_Your instructions:_
Print, exactly as they stand, the lines from the start of the listing to the line containing "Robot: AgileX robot", inclusive.
[Exercise material Boundary: Start]
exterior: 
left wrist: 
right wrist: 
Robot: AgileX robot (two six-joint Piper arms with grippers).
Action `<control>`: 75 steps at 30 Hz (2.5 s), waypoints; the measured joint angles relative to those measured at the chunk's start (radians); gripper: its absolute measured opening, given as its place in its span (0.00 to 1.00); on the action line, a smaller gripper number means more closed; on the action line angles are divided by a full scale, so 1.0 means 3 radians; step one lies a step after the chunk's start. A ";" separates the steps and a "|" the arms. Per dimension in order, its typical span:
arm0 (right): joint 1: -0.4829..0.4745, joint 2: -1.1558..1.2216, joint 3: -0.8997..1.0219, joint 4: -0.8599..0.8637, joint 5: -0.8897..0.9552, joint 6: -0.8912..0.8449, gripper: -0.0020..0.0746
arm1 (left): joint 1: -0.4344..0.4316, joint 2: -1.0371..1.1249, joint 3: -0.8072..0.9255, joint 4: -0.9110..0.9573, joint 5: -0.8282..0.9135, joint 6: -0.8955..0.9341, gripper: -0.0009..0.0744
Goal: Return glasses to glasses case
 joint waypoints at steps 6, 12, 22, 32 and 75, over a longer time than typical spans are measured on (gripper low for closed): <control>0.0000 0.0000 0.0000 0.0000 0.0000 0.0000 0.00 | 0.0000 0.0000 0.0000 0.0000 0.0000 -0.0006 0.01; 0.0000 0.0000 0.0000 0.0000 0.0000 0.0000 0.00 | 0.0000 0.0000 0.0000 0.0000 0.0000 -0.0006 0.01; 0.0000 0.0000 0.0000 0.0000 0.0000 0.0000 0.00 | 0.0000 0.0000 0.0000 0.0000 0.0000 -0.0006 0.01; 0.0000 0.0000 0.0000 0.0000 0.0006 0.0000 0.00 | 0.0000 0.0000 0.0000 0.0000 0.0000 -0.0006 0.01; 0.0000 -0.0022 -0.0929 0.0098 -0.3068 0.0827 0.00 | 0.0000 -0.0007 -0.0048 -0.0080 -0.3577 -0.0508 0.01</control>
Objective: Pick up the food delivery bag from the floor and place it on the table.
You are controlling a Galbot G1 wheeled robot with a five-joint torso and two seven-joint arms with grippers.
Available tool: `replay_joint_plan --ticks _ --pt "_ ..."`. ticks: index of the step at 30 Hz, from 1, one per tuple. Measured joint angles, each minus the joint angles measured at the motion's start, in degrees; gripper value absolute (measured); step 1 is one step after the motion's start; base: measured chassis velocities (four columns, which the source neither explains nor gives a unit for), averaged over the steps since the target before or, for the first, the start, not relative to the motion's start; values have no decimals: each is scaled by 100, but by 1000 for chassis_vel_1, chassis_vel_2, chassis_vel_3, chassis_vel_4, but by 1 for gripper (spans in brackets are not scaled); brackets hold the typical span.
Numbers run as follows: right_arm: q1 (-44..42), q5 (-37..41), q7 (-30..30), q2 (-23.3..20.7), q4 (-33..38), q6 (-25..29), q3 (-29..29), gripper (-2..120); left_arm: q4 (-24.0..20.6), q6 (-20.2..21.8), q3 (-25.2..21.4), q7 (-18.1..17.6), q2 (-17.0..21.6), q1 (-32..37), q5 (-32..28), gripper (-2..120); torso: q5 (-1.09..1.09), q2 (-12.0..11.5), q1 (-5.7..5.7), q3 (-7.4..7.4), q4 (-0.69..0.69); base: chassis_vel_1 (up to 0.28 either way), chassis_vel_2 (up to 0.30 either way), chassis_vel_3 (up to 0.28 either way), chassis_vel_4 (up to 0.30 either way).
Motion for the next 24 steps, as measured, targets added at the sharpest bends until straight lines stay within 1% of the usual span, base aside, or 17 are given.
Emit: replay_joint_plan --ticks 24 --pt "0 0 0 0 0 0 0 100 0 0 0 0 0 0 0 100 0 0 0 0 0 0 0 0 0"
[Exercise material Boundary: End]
_Answer for the task:_
exterior: 
left wrist: 
right wrist: 
Robot: AgileX robot (two six-joint Piper arms with grippers).

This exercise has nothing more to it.